What is needed: Scan the data below for lines holding the word "frame", and copy each line found.

Data to process:
______
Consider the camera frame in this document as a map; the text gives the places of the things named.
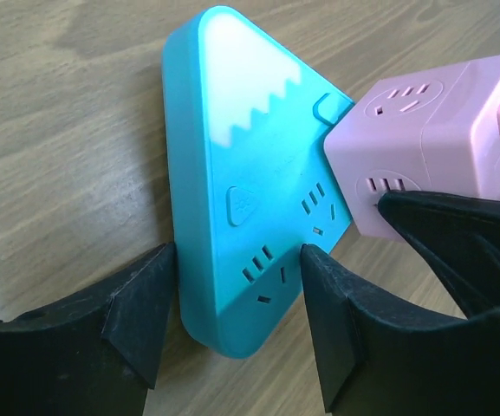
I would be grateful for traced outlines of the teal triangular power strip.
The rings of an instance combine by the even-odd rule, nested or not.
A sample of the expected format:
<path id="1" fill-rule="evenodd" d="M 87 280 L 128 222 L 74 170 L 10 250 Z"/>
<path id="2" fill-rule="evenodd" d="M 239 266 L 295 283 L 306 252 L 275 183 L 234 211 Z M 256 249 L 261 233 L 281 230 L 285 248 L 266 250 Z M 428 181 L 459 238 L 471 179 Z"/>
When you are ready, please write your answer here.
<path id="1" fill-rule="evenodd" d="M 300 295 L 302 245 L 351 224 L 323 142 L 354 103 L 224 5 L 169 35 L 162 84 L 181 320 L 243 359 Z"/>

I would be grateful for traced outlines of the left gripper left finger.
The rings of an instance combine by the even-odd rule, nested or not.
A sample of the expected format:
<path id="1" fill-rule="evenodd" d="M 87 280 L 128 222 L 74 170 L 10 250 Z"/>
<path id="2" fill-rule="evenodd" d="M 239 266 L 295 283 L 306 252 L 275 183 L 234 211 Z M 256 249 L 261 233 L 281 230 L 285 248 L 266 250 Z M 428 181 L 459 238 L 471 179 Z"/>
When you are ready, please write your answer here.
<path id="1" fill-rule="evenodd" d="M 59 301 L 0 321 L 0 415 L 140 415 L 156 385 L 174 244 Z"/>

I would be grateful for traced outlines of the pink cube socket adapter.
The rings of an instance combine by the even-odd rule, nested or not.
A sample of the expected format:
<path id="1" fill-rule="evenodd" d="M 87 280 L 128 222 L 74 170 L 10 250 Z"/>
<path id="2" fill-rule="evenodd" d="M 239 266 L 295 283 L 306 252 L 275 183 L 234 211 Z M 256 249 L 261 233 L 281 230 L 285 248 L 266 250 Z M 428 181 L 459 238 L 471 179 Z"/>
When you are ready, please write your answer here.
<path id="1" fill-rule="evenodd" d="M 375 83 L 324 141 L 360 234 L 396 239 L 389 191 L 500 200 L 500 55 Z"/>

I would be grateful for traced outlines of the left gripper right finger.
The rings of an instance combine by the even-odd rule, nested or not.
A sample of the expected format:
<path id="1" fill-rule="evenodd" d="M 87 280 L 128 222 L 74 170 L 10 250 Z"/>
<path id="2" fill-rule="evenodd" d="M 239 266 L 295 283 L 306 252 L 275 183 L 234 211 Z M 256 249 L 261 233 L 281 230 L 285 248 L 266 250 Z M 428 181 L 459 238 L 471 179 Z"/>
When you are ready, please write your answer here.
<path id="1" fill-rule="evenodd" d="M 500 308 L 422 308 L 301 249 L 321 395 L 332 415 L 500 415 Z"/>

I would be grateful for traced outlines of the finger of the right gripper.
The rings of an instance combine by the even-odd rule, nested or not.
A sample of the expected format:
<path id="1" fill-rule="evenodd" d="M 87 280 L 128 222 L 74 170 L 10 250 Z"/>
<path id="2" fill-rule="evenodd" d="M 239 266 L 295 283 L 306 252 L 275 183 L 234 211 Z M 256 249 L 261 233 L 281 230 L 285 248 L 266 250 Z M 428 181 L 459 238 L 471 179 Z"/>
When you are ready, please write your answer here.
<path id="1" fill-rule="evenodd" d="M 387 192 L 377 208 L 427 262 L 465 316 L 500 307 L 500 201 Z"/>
______
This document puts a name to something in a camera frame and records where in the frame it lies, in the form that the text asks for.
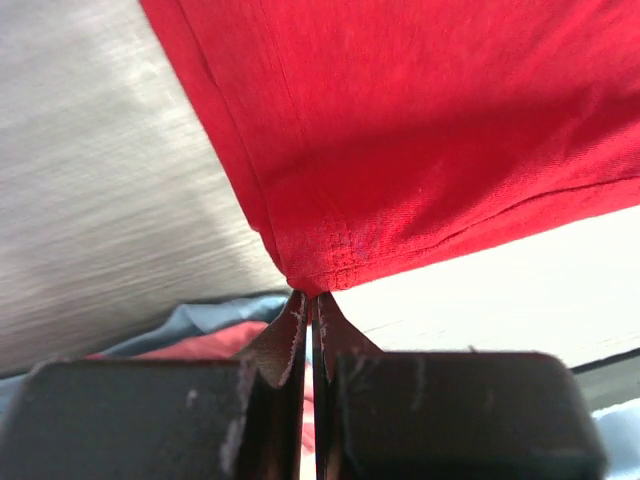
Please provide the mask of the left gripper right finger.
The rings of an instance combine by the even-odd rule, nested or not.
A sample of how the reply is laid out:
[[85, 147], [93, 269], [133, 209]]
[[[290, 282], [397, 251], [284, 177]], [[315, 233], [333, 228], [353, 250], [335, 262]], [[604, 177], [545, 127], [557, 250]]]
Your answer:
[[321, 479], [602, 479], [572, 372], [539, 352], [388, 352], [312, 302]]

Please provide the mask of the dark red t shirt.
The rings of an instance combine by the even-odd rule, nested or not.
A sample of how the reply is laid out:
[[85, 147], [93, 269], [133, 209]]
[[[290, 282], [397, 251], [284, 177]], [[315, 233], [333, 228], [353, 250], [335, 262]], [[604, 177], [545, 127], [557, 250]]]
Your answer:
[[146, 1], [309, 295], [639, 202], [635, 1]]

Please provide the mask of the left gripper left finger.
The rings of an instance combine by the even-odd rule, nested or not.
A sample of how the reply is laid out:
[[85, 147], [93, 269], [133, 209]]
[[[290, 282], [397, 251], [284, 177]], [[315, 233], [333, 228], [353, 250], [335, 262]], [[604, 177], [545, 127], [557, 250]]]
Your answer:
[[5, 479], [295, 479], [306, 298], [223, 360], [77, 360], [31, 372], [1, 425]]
______
Solution to this problem:
Consider the camera frame in this document as a map; the text gives the places of the things named.
This document puts a name to something in a camera frame and records where in the frame it lies, in the form that the text asks for.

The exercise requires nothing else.